This Phase 2 study is evaluating the safety and effectiveness of a new T-cell therapy for B-cell non-Hodgkin’s lymphoma (NHL) that has come back or stopped responding to treatment. The main outcomes to be measured will be the number of patients who experience side effects and overall response after treatment. This trial is recruiting across the United States.
For patients with aggressive NHL, chemoimmunotherapy remains the standard first-line treatment. While most patients respond to treatment, relapse is common. Many patients also develop tumors that no longer respond to treatment (refractory). Lisocabtagene maraleucel is a new type of T-cell therapy that may help induce a response in these patients.
This study is evaluating the safety and effectiveness of lisocabtagene maraleucel for patients with relapsed or refractory B-cell NHL. The main outcome to be measured will be the number of patients who experience side effects after treatment. The number of patients who respond to treatment and survival outcomes will also be measured.
Who are they looking for?
This study is recruiting 50 patients with B-cell NHL. Patients should have cancer that has come back or stopped responding to treatment. Patients should have had at least 2 lines of previous therapy. Patients must agree to use contraception. Women who are pregnant or breastfeeding cannot participate in this study. Patients should have adequate bone marrow, heart, lung, kidney, and liver function.

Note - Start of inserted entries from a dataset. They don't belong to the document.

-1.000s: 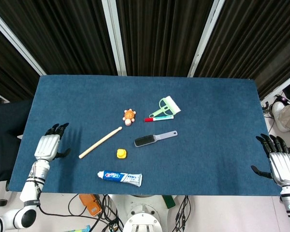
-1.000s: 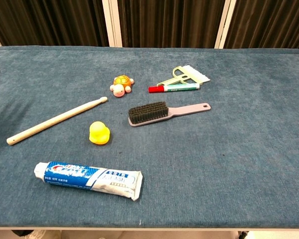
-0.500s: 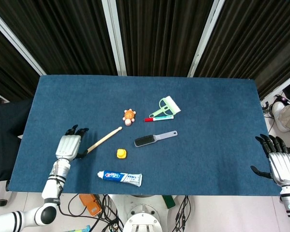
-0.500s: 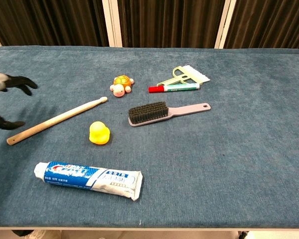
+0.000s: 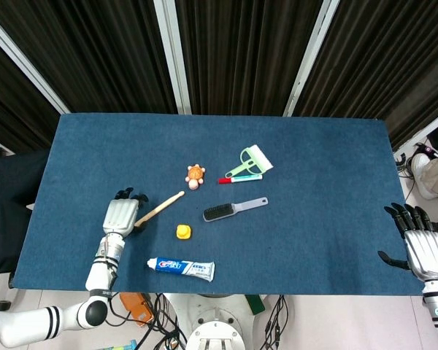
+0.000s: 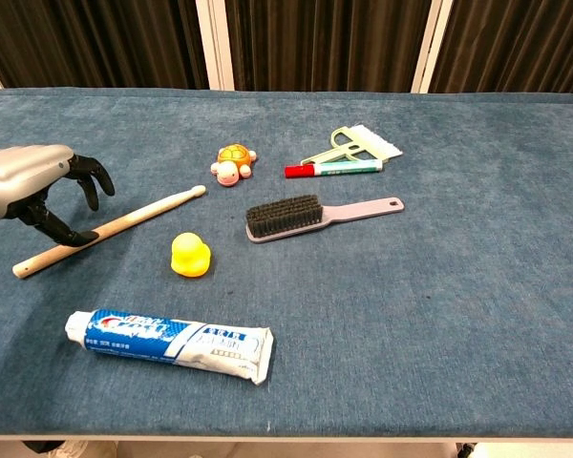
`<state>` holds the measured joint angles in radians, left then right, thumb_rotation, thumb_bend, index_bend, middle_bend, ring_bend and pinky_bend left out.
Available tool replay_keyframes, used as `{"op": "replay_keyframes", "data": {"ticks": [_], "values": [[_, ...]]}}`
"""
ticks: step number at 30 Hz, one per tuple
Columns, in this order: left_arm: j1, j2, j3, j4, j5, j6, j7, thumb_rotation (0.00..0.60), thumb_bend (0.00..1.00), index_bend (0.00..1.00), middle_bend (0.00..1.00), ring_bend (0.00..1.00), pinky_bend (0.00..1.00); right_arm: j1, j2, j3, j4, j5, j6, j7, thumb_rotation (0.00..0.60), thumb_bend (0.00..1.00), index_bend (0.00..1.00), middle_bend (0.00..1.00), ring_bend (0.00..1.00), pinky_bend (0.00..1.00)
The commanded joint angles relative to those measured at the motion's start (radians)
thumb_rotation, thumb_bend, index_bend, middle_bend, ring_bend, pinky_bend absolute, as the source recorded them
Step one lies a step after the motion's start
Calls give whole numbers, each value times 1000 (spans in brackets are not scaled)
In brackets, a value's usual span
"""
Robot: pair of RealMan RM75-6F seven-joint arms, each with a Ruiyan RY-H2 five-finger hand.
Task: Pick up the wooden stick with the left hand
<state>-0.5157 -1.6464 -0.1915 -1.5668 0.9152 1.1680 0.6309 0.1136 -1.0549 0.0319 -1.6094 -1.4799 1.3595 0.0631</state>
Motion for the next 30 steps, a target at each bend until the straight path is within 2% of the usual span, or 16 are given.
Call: {"op": "replay_keyframes", "data": {"ticks": [1,10,21,25,30], "values": [[-4,-8,4,7,-7,4,1,600,234,315,398,124,153,0,0,0,0,1,-1,0,600,293,164,136,83,0],[-10,-32,19,24,-7,19,0,600,239,438,521,221,153,1,0,0,-1,3,-3,3,600,293,164,136,83,0],[-19,-62,27,68,-20,15,-3,600,260,481,563,250,153,2,1,0,-2,5,-6,7,600,293,165,136,84,0],[-20,-70,28,79,-21,13,-9,600,309,528,611,279,153,2,1,0,-2,6,-6,8,600,293,165,136,83,0],[-17,-70,29,97,-17,3,-38,600,422,599,662,313,158,3,1,-1,-3,7,-8,12,600,293,165,137,84,0]]}}
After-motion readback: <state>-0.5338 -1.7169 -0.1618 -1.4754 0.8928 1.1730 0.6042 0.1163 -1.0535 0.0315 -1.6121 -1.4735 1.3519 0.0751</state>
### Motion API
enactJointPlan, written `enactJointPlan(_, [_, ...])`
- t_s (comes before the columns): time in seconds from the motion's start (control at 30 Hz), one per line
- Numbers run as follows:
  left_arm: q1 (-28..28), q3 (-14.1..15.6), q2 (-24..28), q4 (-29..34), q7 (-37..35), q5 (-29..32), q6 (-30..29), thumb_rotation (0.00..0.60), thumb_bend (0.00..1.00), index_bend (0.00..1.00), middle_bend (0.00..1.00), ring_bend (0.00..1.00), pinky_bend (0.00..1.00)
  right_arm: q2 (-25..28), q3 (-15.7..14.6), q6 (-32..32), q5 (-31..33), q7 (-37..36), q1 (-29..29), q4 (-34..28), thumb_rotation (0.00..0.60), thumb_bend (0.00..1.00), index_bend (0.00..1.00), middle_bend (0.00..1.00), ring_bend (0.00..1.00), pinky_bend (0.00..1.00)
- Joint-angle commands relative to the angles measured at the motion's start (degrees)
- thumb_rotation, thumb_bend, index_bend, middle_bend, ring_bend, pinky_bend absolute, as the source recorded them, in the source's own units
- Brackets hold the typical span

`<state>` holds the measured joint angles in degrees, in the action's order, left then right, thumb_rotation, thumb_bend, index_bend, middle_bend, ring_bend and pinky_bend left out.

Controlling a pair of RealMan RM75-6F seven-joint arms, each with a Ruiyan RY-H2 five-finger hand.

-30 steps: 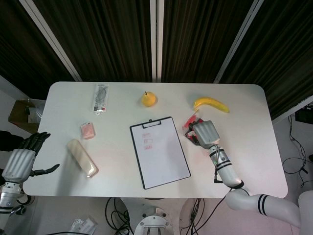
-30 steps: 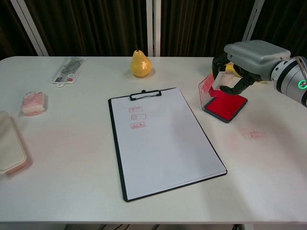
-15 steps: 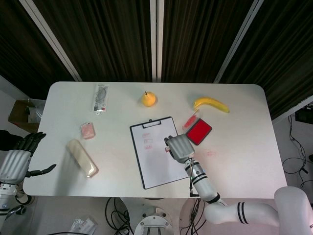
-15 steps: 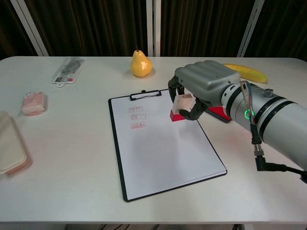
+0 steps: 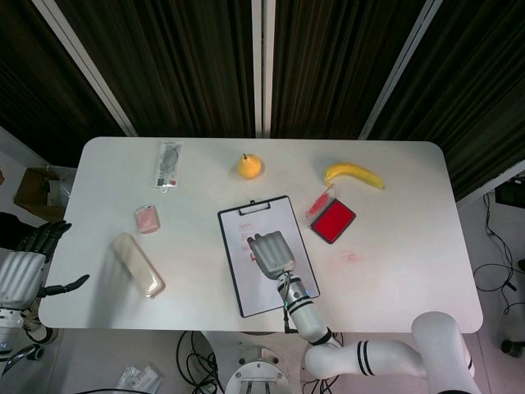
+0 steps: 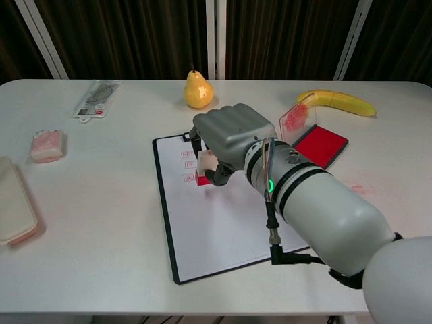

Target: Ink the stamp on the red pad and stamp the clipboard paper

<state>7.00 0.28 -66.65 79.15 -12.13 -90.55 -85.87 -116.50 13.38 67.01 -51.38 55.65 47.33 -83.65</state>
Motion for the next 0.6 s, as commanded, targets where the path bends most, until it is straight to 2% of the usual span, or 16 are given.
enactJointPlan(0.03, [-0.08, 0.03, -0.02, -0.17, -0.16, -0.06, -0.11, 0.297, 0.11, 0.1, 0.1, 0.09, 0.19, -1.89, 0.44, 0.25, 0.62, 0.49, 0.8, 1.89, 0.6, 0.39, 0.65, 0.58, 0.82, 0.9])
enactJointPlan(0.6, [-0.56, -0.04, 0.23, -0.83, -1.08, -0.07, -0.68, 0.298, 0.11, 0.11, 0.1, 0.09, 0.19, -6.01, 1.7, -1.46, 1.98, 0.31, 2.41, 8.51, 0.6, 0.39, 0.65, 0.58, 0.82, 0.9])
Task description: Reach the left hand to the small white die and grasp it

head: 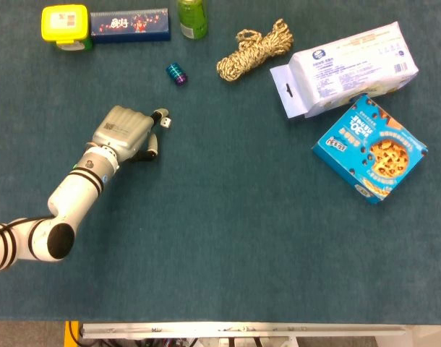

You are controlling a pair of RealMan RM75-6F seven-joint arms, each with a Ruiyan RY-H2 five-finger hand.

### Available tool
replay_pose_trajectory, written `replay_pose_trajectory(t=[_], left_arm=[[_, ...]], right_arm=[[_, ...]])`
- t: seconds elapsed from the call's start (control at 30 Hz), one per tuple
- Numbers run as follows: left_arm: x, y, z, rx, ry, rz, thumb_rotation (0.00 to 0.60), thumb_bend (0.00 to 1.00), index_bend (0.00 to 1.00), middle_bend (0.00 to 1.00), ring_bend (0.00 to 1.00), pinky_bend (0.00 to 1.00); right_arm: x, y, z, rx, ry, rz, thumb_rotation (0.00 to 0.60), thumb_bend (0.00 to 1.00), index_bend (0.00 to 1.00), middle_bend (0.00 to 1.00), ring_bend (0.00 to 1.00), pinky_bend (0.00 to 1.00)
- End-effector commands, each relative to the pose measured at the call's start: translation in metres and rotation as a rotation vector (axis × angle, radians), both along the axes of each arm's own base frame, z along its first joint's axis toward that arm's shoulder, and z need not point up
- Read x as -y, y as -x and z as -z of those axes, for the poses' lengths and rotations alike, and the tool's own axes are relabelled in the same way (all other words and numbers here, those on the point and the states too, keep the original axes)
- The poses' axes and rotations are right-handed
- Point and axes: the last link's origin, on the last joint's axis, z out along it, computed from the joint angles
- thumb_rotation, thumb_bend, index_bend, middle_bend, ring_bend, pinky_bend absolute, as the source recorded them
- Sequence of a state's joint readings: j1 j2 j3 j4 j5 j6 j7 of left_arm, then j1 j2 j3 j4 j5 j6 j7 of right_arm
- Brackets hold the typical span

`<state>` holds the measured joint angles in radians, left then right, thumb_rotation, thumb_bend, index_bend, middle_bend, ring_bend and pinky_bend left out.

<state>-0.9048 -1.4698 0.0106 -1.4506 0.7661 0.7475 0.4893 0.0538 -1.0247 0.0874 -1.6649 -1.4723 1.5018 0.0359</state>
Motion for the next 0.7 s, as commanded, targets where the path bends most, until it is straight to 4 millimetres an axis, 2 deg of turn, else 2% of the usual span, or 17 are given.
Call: replay_pose_trajectory(t=[0.03, 0.5, 0.7], left_arm=[[0.004, 0.001, -0.005, -0.008, 0.0, 0.011, 0.291, 0.72, 0.1, 0.99, 0.98, 1.0], [0.032, 0.001, -0.024, -0.014, 0.027, 0.046, 0.292, 0.72, 0.1, 0.98, 0.97, 1.0], [0.036, -0.001, -0.029, 0.01, 0.012, 0.046, 0.292, 0.72, 0.1, 0.97, 0.96, 1.0]], right_arm=[[0.0, 0.0, 0.0, 0.0, -0.001, 0.0, 0.6, 0.33, 0.39, 0.43, 0.31, 0.3], [0.002, -0.002, 0.001, 0.002, -0.003, -0.01, 0.6, 0.33, 0.39, 0.43, 0.31, 0.3], [0.001, -0.003, 0.001, 0.003, 0.001, -0.011, 0.6, 0.33, 0.39, 0.43, 0.31, 0.3]])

Patients with cancer present only in the brain or spinal cord cannot participate in this study. Patients who have had allogeneic stem cell transplant (SCT) or T-cell therapy before cannot participate. Patients with graft-versus-host disease (a complication of SCT) cannot participate. Patients with hepatitis, HIV, or uncontrolled infections cannot participate. Patients with a history of another cancer that has not been in remission for at least 2 years cannot participate. Patients with a history of heart conditions within the past 6 months cannot participate.
How will it work
All patients will be treated with chemotherapy followed by lisocabtagene maraleucel. Then, patients will be followed-up for 2 years after treatment. Safety, disease status, and quality of life will be measured during this follow-up period. Then, patients will be followed-up over a longer period, for up to 15 years after treatment.
The main outcome to be measured will be the number of patients who experience side effects after treatment. Response to treatment, overall survival, and progression-free survival (time from treatment until tumor growth or spread) will also be measured.